Uyduruyorum: 1923 yılında, diyelim Rauf Bey
cumhurbaşkanı seçilseydi de
Mustafa Kemal Paşa "askerliği" seçseydi, diyelim yalnızca genelkurmay başkanı olsaydı, ya da kendi kendini emekliye ayırsaydı, o kurulan devlet bir cumhuriyet olmayacak mıydı? Bal gibi olacaktı.
O zaman neyi tartışıyoruz?
Cumhuriyeti "her derde deva" sanmanın saçmalığını...
Bazı kişiler de cumhuriyetin kendine özgü birtakım kurumlar getirdiğini ve bu kurumların cumhuriyet rejiminin "olmazsa olmaz şartı" sayıldığını ileri sürerler. Bunlara örnek olarak da
Anayasa Mahkemesi'ni falan gösterirler.
Ben de onlara sorarım: Acaba
Atatürk niçin bir
Anayasa Mahkemesi kurmamıştır?
Niçin bir
senato düşünmemiştir diye sormaya gerek bile görmüyorum.
Niçin bir Milli
Güvenlik Kurulu oluşturmamıştır?
Bunlar cumhuriyet müesseseleri midir, yoksa sonradan uydurulmuş "bürokrat diktası müesseseleri" mi acaba? Sakın, meclisin gücünü yani halkın iradesini frenlemek, törpülemek için
icat edilmiş "bürokrat tamponları" olmasınlar bunlar?

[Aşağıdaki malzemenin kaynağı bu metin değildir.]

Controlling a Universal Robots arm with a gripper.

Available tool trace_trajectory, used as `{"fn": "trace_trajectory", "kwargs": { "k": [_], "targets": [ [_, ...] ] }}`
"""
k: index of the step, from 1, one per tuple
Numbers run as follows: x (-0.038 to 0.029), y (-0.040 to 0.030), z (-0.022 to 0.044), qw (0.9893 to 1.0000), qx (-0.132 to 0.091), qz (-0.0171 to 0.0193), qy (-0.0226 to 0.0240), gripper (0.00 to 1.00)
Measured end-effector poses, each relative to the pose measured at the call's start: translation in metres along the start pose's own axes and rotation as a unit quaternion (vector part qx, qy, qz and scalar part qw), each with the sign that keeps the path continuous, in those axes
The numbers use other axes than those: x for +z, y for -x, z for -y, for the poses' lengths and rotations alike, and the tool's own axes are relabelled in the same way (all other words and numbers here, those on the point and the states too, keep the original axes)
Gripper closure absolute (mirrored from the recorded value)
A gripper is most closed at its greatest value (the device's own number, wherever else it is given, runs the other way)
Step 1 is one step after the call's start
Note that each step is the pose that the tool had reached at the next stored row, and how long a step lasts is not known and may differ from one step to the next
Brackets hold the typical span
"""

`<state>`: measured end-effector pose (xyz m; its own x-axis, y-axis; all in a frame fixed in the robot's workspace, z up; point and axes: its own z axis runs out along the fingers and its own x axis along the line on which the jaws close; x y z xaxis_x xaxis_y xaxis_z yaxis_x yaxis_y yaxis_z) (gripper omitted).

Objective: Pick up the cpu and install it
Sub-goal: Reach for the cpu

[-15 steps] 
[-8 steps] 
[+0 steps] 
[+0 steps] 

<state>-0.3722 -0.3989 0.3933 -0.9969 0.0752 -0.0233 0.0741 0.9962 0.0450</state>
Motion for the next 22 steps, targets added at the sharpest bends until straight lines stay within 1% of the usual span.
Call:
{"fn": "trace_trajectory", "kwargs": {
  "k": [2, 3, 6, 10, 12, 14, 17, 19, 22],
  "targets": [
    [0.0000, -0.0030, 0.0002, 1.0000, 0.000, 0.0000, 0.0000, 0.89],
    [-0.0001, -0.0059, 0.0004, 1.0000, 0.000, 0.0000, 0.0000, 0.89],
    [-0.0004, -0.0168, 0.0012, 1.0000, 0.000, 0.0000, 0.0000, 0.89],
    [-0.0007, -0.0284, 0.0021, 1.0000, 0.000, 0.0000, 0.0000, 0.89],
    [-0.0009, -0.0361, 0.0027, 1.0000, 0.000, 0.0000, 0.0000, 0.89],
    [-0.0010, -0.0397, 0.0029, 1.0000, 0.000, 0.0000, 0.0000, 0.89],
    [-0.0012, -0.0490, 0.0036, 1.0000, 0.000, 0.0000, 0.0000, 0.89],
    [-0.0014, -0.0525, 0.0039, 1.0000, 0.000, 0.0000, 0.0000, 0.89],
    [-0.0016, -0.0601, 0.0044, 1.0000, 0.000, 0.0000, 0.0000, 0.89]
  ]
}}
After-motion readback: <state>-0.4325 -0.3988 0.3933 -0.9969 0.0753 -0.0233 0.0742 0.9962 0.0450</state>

Cumhuriyette "hâkimiyet bila kayd-ü şart" mı milletindir yoksa "izin verildiği oranda" mı milletindir efendiler?
Biz bugün cumhuriyetimizin seksen yedinci yıldönümünü kutluyoruz, partilerden bir partinin, zümrelerden bir zümrenin ipleri ele geçirişini değil.
"Bürokrasi sultasını" kutlamak isteyenler kılıf aramasınlar, numara yapmasınlar, dürüst olsunlar.